Exercise brief =>
For each line below, return an exact copy.

[Dataset entries]
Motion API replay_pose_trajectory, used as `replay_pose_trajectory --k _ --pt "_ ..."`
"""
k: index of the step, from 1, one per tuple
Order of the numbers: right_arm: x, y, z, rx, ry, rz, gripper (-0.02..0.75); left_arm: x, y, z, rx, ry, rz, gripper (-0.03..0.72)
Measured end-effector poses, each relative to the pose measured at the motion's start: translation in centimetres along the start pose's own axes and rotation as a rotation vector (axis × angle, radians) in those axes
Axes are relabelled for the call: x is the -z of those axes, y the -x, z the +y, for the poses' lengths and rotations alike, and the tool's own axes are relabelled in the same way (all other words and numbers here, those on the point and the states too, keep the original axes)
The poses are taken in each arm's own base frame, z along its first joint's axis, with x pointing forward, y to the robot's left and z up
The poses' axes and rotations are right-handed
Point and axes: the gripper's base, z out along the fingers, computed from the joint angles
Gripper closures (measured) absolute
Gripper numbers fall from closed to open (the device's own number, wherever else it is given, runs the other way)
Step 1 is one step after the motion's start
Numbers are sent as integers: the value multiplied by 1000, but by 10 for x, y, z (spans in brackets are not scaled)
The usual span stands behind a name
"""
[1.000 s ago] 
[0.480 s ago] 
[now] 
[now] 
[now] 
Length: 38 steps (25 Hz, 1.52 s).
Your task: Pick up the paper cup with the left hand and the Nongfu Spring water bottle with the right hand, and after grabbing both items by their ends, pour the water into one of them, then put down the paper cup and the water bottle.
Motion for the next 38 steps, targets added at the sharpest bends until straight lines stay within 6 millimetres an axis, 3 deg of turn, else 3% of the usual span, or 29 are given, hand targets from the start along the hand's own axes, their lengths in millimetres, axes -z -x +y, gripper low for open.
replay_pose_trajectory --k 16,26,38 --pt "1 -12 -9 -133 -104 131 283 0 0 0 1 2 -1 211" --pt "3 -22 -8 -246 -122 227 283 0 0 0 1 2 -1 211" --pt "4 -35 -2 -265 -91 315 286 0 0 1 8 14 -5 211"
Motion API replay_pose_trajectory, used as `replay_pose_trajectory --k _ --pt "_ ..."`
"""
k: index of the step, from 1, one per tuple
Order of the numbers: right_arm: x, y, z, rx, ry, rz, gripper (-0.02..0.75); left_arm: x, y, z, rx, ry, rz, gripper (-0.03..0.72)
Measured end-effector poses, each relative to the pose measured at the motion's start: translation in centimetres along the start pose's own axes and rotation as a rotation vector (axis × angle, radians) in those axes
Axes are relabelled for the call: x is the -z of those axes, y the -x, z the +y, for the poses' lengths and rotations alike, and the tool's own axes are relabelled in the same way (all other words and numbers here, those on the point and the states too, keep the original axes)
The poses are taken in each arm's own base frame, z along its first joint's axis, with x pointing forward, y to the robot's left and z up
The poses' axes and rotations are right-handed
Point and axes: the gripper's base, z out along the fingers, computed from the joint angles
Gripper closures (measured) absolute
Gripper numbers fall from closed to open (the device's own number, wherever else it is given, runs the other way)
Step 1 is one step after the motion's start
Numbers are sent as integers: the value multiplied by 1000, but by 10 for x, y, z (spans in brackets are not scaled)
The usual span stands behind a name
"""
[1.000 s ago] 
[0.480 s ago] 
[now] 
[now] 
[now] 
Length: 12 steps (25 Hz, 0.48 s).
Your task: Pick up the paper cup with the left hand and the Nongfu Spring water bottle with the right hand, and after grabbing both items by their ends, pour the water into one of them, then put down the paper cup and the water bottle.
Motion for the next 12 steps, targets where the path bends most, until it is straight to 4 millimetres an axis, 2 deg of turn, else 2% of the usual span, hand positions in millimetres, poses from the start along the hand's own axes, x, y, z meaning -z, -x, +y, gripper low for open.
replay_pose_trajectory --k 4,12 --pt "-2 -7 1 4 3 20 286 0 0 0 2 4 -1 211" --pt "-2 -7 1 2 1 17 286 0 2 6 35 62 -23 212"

Task result =>
Motion API replay_pose_trajectory, used as `replay_pose_trajectory --k _ --pt "_ ..."`
"""
k: index of the step, from 1, one per tuple
Order of the numbers: right_arm: x, y, z, rx, ry, rz, gripper (-0.02..0.75); left_arm: x, y, z, rx, ry, rz, gripper (-0.03..0.72)
Measured end-effector poses, each relative to the pose measured at the motion's start: translation in centimetres along the start pose's own axes and rotation as a rotation vector (axis × angle, radians) in those axes
Axes are relabelled for the call: x is the -z of those axes, y the -x, z the +y, for the poses' lengths and rotations alike, and the tool's own axes are relabelled in the same way (all other words and numbers here, those on the point and the states too, keep the original axes)
The poses are taken in each arm's own base frame, z along its first joint's axis, with x pointing forward, y to the robot's left and z up
The poses' axes and rotations are right-handed
Point and axes: the gripper's base, z out along the fingers, computed from the joint angles
Gripper closures (measured) absolute
Gripper numbers fall from closed to open (the device's own number, wherever else it is given, runs the other way)
Step 1 is one step after the motion's start
Numbers are sent as integers: the value multiplied by 1000, but by 10 for x, y, z (spans in brackets are not scaled)
The usual span stands behind a name
"""
[1.000 s ago] 
[0.480 s ago] 
[now] 
[now] 
[now] 
Length: 38 steps (25 Hz, 1.52 s).
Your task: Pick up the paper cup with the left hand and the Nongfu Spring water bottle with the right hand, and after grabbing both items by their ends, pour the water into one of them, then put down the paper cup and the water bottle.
Motion for the next 38 steps, targets added at the sharpest bends until straight lines stay within 6 millimetres an axis, 3 deg of turn, else 3% of the usual span, or 29 are given, hand targets from the start along the hand's own axes, their lengths in millimetres, axes -z -x +y, gripper low for open.
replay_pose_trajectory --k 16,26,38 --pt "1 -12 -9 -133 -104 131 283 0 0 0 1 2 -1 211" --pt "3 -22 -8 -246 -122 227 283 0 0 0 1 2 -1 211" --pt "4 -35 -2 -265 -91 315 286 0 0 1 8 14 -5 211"
Motion API replay_pose_trajectory, used as `replay_pose_trajectory --k _ --pt "_ ..."`
"""
k: index of the step, from 1, one per tuple
Order of the numbers: right_arm: x, y, z, rx, ry, rz, gripper (-0.02..0.75); left_arm: x, y, z, rx, ry, rz, gripper (-0.03..0.72)
Measured end-effector poses, each relative to the pose measured at the motion's start: translation in centimetres along the start pose's own axes and rotation as a rotation vector (axis × angle, radians) in those axes
Axes are relabelled for the call: x is the -z of those axes, y the -x, z the +y, for the poses' lengths and rotations alike, and the tool's own axes are relabelled in the same way (all other words and numbers here, those on the point and the states too, keep the original axes)
The poses are taken in each arm's own base frame, z along its first joint's axis, with x pointing forward, y to the robot's left and z up
The poses' axes and rotations are right-handed
Point and axes: the gripper's base, z out along the fingers, computed from the joint angles
Gripper closures (measured) absolute
Gripper numbers fall from closed to open (the device's own number, wherever else it is given, runs the other way)
Step 1 is one step after the motion's start
Numbers are sent as integers: the value multiplied by 1000, but by 10 for x, y, z (spans in brackets are not scaled)
The usual span stands behind a name
"""
[1.000 s ago] 
[0.480 s ago] 
[now] 
[now] 
[now] 
Length: 12 steps (25 Hz, 0.48 s).
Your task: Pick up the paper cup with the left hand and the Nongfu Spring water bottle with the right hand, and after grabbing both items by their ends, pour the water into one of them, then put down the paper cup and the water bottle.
Motion for the next 12 steps, targets where the path bends most, until it is straight to 4 millimetres an axis, 2 deg of turn, else 2% of the usual span, hand positions in millimetres, poses from the start along the hand's own axes, x, y, z meaning -z, -x, +y, gripper low for open.
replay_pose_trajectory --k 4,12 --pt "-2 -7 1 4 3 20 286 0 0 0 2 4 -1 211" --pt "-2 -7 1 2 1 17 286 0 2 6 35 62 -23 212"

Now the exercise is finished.